— Monsieur, aujourd’hui c’est l’anniversaire de ma mère… Je voulais acheter des fleurs, mais je n’ai pas assez d’argent…
Le garçon parlait d’une voix douce, presque inaudible, debout devant la vitrine embuée d’un petit fleuriste de quartier. Il avait huit ans, peut-être neuf, et dans ses mains, un vieux porte-monnaie d’enfant, en plastique bleu, tout cabossé.
Le fleuriste, un homme aux cheveux poivre et sel et aux lunettes épaisses, le regarda un instant. Ce n’était pas rare, les enfants curieux, ou ceux qui venaient mendier une rose fanée en fin de journée. Mais celui-ci avait quelque chose de différent. Il ne suppliait pas. Il ne pleurait pas. Il attendait, figé, comme s’il tenait bon contre le poids du monde.
— Comment tu t’appelles, mon petit ? demanda le fleuriste, adoucissant sa voix.
— Karim.
— Et tu veux des fleurs pour ta maman, c’est ça ?
Le garçon hocha la tête.
— Elle est où, ta maman ?
Un silence.
— Au cimetière. Section E, sous le grand tilleul. Elle aimait les callas blancs. Je voulais lui en offrir. Juste un bouquet. Aujourd’hui, elle aurait eu quarante ans.
Le fleuriste sentit quelque chose se nouer dans sa poitrine. Il ouvrit la porte, fit signe au garçon d’entrer. À l’intérieur, l’air était lourd de parfum : roses rouges, pivoines mauves, lys blancs, et là, dans un vase discret, un bouquet de callas.
Karim les vit immédiatement. Il s’approcha, les regarda comme on regarde un souvenir lointain.
— Combien tu as ? demanda doucement le fleuriste.
Le garçon ouvrit son porte-monnaie. Il y avait des pièces, quelques billets froissés, un jeton de caddie, et un bouton de chemise.

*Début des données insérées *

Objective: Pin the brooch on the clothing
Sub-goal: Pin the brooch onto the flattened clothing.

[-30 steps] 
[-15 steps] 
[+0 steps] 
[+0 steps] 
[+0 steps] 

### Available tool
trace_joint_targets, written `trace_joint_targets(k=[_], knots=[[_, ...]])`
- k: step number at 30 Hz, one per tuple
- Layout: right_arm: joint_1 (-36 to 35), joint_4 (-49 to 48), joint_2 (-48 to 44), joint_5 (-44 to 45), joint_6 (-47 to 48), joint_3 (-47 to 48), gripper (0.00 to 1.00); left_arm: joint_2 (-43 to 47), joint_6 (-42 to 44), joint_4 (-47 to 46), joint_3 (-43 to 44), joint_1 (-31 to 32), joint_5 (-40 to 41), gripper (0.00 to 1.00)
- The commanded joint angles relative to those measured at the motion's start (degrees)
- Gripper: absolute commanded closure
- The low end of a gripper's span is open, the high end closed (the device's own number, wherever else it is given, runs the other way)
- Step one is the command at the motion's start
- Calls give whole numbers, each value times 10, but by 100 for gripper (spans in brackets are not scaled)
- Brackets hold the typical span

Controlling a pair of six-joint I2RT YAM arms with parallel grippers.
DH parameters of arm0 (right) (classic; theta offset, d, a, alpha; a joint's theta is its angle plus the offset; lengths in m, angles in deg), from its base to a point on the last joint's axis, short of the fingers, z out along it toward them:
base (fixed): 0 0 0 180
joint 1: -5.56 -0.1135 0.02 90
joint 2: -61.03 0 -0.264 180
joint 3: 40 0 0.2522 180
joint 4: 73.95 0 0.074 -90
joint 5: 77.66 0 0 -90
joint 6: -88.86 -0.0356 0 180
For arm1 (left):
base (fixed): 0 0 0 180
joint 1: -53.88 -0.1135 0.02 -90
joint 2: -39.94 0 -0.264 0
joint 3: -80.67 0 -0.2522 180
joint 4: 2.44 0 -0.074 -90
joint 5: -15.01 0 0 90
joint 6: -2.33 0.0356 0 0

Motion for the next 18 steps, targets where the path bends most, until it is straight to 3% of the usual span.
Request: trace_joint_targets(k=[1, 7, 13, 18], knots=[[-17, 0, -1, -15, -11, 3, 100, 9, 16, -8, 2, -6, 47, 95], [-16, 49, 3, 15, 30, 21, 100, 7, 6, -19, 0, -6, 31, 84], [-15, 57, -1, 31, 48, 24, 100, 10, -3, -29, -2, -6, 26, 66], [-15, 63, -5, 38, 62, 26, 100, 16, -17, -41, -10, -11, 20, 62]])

Le fleuriste les compta sans un mot.
— C’est… la moitié du prix.
Karim baissa les yeux.
— Je peux revenir tous les jours après l’école. Aider. Balayer. Porter les seaux. J’apprendrai vite. Je vous rembourserai…
Mais le fleuriste n’écoutait déjà plus. Il emballait délicatement les callas dans du papier blanc. Puis, il y glissa une petite carte.

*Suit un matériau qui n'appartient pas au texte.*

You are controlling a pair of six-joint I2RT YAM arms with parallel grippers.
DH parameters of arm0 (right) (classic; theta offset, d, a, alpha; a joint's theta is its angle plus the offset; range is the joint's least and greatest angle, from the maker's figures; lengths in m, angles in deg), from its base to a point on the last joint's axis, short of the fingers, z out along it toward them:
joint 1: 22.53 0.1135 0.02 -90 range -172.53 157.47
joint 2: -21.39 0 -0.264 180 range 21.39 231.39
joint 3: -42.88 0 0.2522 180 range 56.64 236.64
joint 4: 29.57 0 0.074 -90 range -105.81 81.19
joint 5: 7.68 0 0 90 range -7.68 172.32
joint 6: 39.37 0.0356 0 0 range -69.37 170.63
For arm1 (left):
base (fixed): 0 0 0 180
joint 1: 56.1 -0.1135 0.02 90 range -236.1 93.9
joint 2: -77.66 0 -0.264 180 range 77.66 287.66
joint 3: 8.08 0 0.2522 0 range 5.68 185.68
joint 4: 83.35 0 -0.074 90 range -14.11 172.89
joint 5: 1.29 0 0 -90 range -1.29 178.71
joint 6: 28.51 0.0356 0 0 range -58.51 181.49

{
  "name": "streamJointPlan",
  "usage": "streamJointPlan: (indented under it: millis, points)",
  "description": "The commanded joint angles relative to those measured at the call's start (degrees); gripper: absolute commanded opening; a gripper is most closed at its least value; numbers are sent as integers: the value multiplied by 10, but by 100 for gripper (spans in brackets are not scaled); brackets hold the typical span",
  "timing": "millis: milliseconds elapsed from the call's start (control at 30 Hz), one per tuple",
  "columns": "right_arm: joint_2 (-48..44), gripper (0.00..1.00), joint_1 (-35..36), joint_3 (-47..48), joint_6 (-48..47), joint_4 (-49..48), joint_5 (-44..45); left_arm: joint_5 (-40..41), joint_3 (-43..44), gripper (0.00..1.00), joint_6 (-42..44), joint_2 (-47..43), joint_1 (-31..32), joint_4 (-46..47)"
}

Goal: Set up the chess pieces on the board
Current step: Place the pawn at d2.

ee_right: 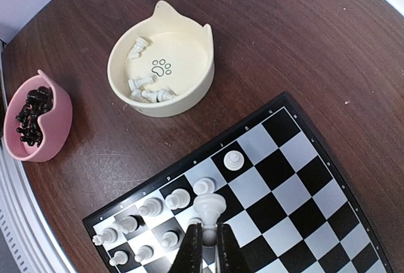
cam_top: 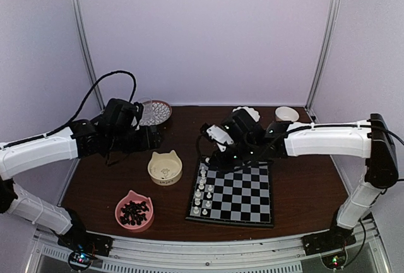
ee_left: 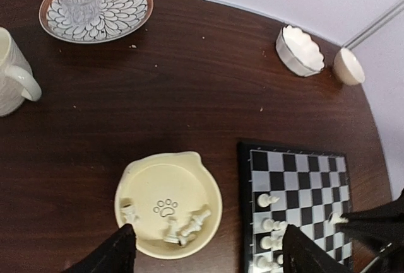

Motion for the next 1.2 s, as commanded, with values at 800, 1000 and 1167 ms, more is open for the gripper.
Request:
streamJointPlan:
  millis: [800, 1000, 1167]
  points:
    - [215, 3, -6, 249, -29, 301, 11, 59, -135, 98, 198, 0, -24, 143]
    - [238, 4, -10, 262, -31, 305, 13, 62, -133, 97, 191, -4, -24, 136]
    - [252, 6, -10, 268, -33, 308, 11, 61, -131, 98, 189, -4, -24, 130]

— Voilà, dit-il. C’est un cadeau. Mais j’ai une condition.
Karim releva la tête, surpris.
— Tu reviendras me raconter comment c’était, là-bas. Sous le tilleul.
Le garçon serra le bouquet contre lui, ses yeux brillants.
— Promis.
Il sortit du magasin en courant presque, comme si ses jambes ne pouvaient contenir toute l’émotion en lui. Le fleuriste resta un moment à regarder la porte. Puis il retourna à son comptoir, en silence.
Quelques jours plus tard, Karim revint. Il portait le même manteau usé, les mêmes chaussures raccommodées. Il s’arrêta sur le seuil.
— Il y avait du vent, ce jour-là. Les feuilles du tilleul dansaient. J’ai posé les callas, et j’ai lu la carte. Vous aviez écrit : “Pour une maman qui ne sera jamais oubliée.”
Le fleuriste sourit, les yeux brillants à son tour.
— Elle n’est pas oubliée, Karim. Tu es là.